Should this be fixed

I added it to rc.local for emergency handling
21.02
echo "255" > /sys/class/hwmon/hwmon0/pwm1
echo "255" > /sys/class/hwmon/hwmon0/pwm2

22.03
echo "255" > /sys/class/hwmon/hwmon6/pwm1
echo "255" > /sys/class/hwmon/hwmon6/pwm2

My PUZZLE-M902 fan is running at full speed, what should I do? The firmware is 22.03,thanks.

tried the solution above, with other values ?

I did not try it and the device was returned.

then why are you asking ... ? :thinking:

I like it very much, if I can solve it, I will buy it again.

I see, best of luck then, fingers X:ed.

I just configured mine and noticed my temps were crazy high.. Thanks for this.

before
fan1: 1200 RPM

after
fan1: 5160 RPM

hopefully i can find a happy medium where the fan has some longevity and the temps aren't too high.

I've spent two solid days with it, and plan to write up some takeaways on the device soon.

Cheers,
th0th

OK, I could not find any fan curve settings or software in the repository, so this "solution", and I use the term very loosely, is super kludgy, but it's simple and easy. After several minutes of grepping /sys/class/hwmon, changing the values for /sys/class/hwmon/hwmon6/pwm1 and comparing it with the output from sensors, I made a few observations.
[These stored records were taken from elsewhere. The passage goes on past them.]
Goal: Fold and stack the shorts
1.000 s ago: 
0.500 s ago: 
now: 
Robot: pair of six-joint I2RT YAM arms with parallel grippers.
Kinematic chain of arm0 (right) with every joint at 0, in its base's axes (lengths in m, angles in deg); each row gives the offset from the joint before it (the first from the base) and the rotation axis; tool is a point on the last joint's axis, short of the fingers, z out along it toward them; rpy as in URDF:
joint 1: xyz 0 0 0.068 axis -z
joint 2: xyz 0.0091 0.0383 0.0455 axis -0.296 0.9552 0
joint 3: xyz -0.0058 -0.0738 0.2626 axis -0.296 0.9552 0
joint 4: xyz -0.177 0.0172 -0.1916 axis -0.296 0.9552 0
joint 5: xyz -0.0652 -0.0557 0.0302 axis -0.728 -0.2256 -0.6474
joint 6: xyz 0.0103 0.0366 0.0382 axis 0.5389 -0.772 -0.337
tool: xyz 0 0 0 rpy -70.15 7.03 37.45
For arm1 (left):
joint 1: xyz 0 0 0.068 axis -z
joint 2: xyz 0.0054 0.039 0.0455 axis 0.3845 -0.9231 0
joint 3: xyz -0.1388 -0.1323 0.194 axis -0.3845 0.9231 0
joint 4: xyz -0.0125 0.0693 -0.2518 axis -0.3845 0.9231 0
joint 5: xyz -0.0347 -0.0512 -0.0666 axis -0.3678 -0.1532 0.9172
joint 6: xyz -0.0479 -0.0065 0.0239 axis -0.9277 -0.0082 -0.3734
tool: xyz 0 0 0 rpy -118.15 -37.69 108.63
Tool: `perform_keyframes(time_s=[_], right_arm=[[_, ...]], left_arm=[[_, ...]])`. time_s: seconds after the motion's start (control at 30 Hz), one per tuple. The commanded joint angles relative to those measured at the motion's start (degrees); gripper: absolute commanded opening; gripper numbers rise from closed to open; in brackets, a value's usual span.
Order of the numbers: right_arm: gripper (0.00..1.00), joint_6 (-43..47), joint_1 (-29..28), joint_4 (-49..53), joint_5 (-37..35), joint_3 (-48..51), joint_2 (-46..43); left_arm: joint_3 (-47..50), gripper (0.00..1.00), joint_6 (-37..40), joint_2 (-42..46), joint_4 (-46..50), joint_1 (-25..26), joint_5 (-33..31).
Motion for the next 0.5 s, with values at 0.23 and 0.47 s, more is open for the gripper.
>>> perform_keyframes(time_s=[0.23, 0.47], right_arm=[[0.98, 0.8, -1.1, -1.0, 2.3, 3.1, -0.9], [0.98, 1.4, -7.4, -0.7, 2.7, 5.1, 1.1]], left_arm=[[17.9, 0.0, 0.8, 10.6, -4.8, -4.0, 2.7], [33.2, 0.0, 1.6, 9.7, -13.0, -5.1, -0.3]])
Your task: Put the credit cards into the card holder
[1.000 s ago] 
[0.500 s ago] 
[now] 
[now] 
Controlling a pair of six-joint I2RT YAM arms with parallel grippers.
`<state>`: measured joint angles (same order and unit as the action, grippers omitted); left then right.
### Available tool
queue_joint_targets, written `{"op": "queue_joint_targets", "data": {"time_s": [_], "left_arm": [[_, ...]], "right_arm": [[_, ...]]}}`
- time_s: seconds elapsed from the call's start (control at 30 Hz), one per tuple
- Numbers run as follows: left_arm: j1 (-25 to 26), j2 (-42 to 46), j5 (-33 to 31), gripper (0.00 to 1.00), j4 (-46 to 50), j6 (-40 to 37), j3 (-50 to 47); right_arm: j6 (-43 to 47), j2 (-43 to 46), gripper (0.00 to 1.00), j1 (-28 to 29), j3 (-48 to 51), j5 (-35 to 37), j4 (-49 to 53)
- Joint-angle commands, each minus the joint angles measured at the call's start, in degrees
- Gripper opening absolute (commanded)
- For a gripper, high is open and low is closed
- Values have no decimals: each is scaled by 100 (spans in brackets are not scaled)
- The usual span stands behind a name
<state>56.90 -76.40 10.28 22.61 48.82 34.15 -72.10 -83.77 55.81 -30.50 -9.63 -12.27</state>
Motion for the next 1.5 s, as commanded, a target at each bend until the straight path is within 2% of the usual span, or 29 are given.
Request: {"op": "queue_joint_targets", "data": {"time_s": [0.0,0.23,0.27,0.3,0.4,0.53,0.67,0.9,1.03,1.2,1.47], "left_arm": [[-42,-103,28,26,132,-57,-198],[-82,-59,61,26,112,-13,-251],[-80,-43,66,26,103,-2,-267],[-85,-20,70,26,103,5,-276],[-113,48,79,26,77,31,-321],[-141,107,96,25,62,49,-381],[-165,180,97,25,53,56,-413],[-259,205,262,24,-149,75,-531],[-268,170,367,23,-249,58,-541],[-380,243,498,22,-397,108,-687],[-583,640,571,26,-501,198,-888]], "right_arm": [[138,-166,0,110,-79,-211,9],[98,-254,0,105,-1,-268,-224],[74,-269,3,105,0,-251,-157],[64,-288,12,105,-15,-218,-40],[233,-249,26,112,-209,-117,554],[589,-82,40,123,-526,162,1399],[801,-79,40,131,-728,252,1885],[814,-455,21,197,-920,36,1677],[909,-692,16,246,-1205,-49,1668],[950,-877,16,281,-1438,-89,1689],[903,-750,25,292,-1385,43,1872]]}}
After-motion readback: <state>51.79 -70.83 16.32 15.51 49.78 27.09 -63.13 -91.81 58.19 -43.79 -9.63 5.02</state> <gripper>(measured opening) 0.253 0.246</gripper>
  1. one of the sensors seems to consistently run hotter than the others (in my case it's the reading at /sys/class/hwmon/hwmon3/temp1_input), so I'll use this sensor for my fan setting. It reads around 56C when the fan is at full bore. At this same time, the two ISA sensors are at 39C and 41C.
  2. there is only 1 fan in my puzzle m902; changing /sys/class/hwmon/hwmon6/pwm2 has no effect, only pwm1 matters.
  3. I'm sure this is coincidence, but there seems to be a ~20x multiple between the pwm setting and fan speed. pwm=1 -> fanspeed=0, 50 -> 900, 100 -> 1980, 150 -> 3000, 200 -> 4020, 255 -> 5160.
  4. setting pwm1 to 0 stops the fan, I had thought maybe it would set it to auto. Does anyone know what the original settings were? I'm curious why my fan was originally running at 1200RPM (and ~80C) and what the settings were.

So I wrote a bash script that would look at the temp for hwmon3; if it was higher than 63C it would increase the PWM setting by 20, below 58C it would lower it by 20. I am running it via cron every 10 minutes.

#!/bin/bash
pwmsetting=$(cat /sys/class/hwmon/hwmon6/pwm1)
temp=$(cat /sys/class/hwmon/hwmon3/temp1_input)
tempC=${temp:0:2}.${temp:2:3}
fanspeed=$(cat /sys/class/hwmon/hwmon6/fan1_input)
now=$(date)
if [ $temp -gt 63000 ]
then
        if [ $pwmsetting -eq 255 ]
        then
                echo $now: ALERT temp at $tempC C. and fanspeed at maxmimum.  >> /var/log/fanscript.log
        elif [ $pwmsetting -gt 235 ]
        then
                echo $now: ALERT temp at $tempC C., changing fanspeed to maxmimum -- pwm1=255.  >> /var/log/fanscript.log
                echo 255 > /sys/class/hwmon/hwmon6/pwm1
        else
        newsetting=$((pwmsetting+20))
        echo $newsetting > /sys/class/hwmon/hwmon6/pwm1
        tempC = $(($temp/1000))
        echo $now: temp at $tempC C. and fanspeed at $fanspeed. Raised pwm setting from $pwmsetting to $newsetting >> /var/log/fanscript.log
        fi
elif [ $temp -lt 58000 ]
then
        newsetting=$((pwmsetting-20))
        echo $newsetting > /sys/class/hwmon/hwmon6/pwm1
        tempC = $(($temp/1000))
        echo $now: temp at $tempC C. and fanspeed at $fanspeed. Lowered pwm setting from $pwmsetting to $newsetting >> /var/log/fanscript.log
else
        echo $now: temp at $tempC C. and fanspeed at $fanspeed. Leaving pwm setting unchanged at $pwmsetting >> /var/log/fanscript.log
fi

I understand that this is not very elegant, so hopefully someone will come along with a real solution. In the meantime I guess I'll use this and check the logs to make some fine tuning. maybe I can add email alerts if fan at max and still running too hot etc.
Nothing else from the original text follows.